By contrast, a propagation of tumor variants with the capacity to escape or ultimately evade immune clearance results in the development of cancer in host, which can be mediated by many pathways, such as the expression of immune checkpoint programmed cell death protein (PD-1)/programmed cell death protein ligand 1 or 2 (PD-L1 or PD-L2), cytotoxic T lymphocyte-associated protein 4 (CTLA-4), B7-H3, B7-H4, indoleamine 2,3, dioxygenase (IDO), nitric oxide synthase 2, as well as arginase-1 (ARG-1), and the release of ROS, peroxynitrite, and factors or cytokines, including transforming growth factor β (TGF-β), vascular endothelial growth factor (VEGF), interleukin (IL)-1, prostaglandin E2 (PGE2), released by EOC cells and/or surrounding immune cells, contributing to inhibited tumor-infiltrating immune cells, such as tumor-infiltrating lymphocyte (TIL) function, natural killer (NK) cell function, kill cluster of differentiation 8+ (CD8+) effector TILs or macrophage function.70–72 Cells of the immune system can be derived from various pronator cells within the bone marrow that differentiate into a diverse range of subpopulations that ultimately compose all lineages of the hematopoietic compartments. The followings are briefly reviewed based on the specific immune cell types, which are related to initiation, growth, and metastases of tumors.
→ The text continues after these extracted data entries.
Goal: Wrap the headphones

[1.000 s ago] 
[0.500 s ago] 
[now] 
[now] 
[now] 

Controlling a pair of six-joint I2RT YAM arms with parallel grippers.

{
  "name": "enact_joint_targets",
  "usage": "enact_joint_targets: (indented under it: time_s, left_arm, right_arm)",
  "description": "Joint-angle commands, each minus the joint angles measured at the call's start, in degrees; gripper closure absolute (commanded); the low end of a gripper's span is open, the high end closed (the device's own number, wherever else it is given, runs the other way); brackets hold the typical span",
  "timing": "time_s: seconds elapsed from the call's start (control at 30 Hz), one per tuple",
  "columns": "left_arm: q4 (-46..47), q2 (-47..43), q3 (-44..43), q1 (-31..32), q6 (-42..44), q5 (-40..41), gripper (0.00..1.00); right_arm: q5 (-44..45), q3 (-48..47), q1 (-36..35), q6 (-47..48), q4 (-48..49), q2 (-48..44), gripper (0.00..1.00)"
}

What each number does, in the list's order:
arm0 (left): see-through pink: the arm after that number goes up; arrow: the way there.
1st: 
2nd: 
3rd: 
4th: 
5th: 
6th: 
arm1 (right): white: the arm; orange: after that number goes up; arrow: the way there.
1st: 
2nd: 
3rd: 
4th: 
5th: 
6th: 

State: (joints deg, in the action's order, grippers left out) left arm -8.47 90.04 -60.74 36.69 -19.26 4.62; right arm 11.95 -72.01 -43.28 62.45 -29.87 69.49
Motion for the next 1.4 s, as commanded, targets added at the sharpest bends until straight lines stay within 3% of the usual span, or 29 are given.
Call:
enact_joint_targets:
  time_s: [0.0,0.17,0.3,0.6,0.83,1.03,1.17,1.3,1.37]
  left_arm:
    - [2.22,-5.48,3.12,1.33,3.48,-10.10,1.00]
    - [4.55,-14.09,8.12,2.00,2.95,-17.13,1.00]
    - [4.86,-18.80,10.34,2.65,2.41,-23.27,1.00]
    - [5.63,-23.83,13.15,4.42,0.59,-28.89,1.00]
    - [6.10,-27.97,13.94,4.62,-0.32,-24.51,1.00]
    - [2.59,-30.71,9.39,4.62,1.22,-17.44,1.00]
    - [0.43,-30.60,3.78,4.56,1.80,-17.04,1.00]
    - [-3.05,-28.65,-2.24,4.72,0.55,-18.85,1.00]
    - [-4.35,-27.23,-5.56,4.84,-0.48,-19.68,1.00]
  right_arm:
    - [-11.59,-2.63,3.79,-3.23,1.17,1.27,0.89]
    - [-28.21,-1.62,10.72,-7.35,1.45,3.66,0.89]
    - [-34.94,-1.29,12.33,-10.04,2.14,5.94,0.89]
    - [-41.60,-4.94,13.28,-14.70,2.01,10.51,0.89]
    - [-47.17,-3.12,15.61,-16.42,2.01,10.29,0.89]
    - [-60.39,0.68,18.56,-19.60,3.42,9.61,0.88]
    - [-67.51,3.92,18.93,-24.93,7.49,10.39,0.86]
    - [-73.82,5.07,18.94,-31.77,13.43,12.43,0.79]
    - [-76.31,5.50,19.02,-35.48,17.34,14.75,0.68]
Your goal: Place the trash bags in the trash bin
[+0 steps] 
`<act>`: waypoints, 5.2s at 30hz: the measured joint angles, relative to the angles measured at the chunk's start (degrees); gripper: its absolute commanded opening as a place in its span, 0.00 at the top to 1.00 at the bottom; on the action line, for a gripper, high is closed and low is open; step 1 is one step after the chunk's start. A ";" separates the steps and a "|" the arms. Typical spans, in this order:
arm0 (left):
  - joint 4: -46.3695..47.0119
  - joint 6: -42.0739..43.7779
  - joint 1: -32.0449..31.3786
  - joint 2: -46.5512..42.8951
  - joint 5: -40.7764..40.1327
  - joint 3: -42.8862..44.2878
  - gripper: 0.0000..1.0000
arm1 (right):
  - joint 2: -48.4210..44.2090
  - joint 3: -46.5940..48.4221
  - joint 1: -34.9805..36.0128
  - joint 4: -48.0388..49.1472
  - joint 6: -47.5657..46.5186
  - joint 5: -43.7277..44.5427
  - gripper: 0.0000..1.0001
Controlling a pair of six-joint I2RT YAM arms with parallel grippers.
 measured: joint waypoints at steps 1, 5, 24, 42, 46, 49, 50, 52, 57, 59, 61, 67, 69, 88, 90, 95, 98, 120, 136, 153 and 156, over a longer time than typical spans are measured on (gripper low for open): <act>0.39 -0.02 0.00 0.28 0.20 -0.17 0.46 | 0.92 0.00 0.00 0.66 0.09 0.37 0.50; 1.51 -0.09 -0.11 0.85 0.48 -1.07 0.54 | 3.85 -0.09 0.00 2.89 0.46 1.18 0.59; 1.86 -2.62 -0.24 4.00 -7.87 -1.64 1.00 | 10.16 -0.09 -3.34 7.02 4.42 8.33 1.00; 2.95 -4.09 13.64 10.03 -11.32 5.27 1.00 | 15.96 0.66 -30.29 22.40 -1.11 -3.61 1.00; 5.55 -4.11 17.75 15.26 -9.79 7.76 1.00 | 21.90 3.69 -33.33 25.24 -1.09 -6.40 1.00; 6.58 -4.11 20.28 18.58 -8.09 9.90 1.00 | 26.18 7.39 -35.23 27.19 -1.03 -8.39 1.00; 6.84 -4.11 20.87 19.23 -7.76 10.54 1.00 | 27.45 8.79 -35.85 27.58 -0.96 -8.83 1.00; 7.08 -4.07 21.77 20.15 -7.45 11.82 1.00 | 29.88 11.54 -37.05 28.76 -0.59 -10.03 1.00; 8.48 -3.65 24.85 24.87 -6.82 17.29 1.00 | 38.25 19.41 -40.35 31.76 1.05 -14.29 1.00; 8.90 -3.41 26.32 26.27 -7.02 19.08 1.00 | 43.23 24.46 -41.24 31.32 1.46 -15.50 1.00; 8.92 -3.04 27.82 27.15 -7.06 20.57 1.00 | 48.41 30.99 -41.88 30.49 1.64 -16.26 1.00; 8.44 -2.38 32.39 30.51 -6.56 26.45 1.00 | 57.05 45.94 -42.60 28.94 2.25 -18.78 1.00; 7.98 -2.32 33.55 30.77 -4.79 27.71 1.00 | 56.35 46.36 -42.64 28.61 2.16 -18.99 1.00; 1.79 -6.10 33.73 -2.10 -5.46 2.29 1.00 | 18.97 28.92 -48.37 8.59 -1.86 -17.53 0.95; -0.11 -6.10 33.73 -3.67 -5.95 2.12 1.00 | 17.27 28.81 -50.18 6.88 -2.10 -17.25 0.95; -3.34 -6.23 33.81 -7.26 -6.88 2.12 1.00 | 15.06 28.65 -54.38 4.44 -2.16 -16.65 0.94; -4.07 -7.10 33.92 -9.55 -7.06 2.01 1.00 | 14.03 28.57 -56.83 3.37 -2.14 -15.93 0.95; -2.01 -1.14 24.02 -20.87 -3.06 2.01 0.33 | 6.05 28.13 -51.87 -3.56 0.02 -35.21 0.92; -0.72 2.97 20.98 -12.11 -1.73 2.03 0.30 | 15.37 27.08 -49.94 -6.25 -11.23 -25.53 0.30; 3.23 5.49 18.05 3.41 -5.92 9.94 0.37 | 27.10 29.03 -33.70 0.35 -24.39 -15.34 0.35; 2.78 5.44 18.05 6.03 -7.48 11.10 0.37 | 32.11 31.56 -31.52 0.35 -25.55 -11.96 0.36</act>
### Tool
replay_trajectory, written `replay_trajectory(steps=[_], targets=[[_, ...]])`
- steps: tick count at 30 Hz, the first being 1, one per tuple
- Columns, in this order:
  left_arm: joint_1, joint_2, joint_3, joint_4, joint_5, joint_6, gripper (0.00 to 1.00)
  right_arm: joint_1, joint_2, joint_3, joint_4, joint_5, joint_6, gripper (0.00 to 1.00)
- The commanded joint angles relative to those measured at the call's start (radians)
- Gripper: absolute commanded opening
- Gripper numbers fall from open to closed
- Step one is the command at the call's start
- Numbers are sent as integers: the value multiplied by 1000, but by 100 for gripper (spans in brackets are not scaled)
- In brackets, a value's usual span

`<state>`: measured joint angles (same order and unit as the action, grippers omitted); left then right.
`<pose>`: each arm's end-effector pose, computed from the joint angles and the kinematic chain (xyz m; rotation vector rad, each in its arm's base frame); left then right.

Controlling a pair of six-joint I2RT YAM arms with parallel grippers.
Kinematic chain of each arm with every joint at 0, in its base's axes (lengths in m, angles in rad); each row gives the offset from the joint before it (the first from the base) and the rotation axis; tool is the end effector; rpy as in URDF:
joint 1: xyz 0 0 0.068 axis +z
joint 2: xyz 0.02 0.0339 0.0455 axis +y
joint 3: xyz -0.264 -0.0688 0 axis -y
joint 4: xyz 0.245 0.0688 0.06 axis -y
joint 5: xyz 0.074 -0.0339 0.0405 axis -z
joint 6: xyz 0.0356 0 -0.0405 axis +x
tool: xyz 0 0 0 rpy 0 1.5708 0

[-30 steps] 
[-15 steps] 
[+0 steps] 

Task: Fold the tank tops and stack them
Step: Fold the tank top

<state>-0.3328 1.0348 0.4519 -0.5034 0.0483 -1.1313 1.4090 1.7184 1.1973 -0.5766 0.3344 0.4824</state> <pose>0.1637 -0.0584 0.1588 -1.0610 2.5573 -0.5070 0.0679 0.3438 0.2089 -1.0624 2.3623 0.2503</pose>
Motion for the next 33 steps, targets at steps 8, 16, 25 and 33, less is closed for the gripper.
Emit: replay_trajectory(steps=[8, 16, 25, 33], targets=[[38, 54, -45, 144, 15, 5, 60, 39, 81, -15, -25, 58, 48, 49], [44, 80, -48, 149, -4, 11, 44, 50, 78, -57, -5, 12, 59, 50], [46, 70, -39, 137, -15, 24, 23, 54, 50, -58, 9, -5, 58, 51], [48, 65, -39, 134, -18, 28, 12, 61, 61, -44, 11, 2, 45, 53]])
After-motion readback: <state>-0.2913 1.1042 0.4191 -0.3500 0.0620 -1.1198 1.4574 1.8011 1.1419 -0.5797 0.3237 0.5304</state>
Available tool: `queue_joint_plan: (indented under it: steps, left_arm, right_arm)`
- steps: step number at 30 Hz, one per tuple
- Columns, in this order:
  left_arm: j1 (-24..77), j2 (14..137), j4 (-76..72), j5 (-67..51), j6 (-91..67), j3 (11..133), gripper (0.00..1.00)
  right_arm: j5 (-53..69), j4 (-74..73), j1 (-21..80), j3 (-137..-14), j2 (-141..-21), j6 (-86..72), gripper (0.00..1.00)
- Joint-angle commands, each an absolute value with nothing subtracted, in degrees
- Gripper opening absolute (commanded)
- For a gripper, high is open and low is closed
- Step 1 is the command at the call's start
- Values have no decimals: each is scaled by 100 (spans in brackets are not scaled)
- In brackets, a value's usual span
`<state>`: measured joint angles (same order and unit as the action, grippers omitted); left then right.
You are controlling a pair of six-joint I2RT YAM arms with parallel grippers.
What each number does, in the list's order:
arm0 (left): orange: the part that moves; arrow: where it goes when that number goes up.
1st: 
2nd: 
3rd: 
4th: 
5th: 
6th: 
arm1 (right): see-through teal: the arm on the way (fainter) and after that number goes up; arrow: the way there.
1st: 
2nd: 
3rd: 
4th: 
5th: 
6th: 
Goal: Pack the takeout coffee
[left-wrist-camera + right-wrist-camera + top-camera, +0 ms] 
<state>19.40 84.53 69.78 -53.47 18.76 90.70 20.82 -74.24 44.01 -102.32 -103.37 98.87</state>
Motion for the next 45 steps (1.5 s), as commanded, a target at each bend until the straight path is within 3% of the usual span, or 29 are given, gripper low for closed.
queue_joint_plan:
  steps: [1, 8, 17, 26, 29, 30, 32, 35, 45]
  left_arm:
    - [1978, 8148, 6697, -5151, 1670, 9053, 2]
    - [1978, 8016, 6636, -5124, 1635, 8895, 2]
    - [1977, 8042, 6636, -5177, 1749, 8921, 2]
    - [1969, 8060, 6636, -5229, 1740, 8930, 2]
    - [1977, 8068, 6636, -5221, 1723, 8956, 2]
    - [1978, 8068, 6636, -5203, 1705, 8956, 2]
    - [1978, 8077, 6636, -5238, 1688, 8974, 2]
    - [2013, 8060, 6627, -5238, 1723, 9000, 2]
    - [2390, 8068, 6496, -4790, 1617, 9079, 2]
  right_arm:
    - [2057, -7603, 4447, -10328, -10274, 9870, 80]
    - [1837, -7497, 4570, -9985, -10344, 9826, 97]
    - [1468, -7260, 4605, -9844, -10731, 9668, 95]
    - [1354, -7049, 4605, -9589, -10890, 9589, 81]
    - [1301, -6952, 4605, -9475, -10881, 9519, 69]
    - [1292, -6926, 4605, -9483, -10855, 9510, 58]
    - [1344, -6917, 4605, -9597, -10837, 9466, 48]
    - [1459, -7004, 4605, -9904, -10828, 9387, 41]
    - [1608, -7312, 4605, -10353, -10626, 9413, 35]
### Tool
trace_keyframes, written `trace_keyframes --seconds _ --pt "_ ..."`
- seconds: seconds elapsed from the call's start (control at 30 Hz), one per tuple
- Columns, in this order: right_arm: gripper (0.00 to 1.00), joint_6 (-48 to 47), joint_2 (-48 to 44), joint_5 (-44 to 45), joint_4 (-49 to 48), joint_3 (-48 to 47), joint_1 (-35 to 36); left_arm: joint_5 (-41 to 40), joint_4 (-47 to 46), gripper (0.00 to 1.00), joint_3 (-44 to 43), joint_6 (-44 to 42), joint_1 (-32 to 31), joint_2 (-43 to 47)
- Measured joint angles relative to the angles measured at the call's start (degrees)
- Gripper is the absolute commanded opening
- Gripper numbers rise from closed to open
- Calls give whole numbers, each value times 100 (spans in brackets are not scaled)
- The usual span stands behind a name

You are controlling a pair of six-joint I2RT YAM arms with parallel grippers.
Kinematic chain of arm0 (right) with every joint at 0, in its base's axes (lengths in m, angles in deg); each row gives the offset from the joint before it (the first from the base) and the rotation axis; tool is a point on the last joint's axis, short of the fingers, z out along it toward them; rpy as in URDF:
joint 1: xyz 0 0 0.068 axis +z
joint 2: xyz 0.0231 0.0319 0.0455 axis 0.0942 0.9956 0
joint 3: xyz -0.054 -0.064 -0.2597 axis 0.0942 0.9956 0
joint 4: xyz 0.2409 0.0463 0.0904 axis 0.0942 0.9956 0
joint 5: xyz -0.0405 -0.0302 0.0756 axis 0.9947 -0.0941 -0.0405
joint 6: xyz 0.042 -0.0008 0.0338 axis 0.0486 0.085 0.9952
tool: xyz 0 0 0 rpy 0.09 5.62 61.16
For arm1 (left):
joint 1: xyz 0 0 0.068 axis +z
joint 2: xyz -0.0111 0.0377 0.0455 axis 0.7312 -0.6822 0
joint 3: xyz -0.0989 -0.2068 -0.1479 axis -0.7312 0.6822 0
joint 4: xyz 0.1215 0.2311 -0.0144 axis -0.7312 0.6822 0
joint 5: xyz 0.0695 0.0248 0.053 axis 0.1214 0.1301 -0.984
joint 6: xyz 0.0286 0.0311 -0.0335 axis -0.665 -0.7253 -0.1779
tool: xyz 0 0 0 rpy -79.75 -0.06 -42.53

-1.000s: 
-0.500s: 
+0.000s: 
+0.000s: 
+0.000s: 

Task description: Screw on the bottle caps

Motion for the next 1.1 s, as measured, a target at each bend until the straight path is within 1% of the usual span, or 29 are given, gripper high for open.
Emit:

NK cells, one of innate immune cells, are a unique lymphocyte subset able to detect and rapidly kill abnormal cells, such as virus-infected cells, cancer, and foreign cells hazardous to the host, without prior sensitization and controlled tightly by inhibitory receptors (CD94/natural killer group [NKG] 2A) and activating NK receptors (CD94/NKG2C).73 The inhibitory killer Ig-like receptors (KIRs), recognizing allotypic determinants shared by group human leukocyte antigen (HLA) class-I alleles, and by the CD94/NKG2A heterodimer, specific for the nonclassical HLA-E molecule are main inhibitory inhibitors, and also based on 4 specific epitopes, further are classified as KIR2DL1 (HLA-C2 epitope), KIR2DL2/L3 (LA-C1), KIR3DL1 (HLA-B or HLA-A), and KIR3DL2 (HLA-A*03 and HLA-A*11).74

NK cells are grossly categorized into two populations based on CD16 and CD56 expression.70 The most immature CD56bright NK cell subset contains CD94/NKG2A, and more mature CD56dim loses NKG2A and acquires KIR receptors.74 CD56bright/CD16 functions to produce cytokines in the circulating blood, and CD56dim/CD16+ performs cytotoxicity in the tissues.70

NK cells recognize targets based on their expression of stress-induced ligands, upregulated on the cell surface consequent to deoxyribonucleic acid (DNA) damage and heat shock and in response to stimulation or inhibition by environmental factors, mainly as cytokines (IL-2, IL-10, IL-12, IL-15, IL-21, TGF-β, and interferon γ [IFNγ]) or chemokines (CD48, CD155, CD112, NKG2D ligands, granulocyte-macrophage colony-stimulatory factor [GM-CSF], C-C Motif Ligand 5 [CCL5], major histocompatibility complex [MHC] class 1 polypeptide-related sequence-A/B [MIC-A/B], UL-16 binding protein [ULBP]1-6, B7-H6, cytomegalovirus pp65 tegument protein, BCL2-associated athanogene 6, heparin sulfate, proliferating cell nuclear antigen, platelet-derived growth factor, mixed-lineage leukemia-5 [MLL-5], viral hemagglutinins, complement factor P, tumor necrosis factor [TNF]-related apoptosis-inducing ligand, MHC-C2 group ligands, MHC-C1 group ligands, MHC-B alleles with the Bs4 motif, and PD-1).70

However, the correlation between NK cells and outcome of EOC patients is still debated. Some studies found the worse prognosis in EOC patients if NK cells were apparent in ascites, but by contrast, the better outcome was found if NK cells were apparent in the peripheral blood, suggesting the role of NK cells is much complicated, and the tumor suppression or promotion might be varied by different pathway.75 Based on the aforementioned phenomenon, to restore NK cells activity, the several strategies can be applied and mainly based on manipulation of the function of inhibitory receptors.76 Besides the specific to KIRs, other proteins or targets (for example, anti-PD-1 inhibitors) are also involved.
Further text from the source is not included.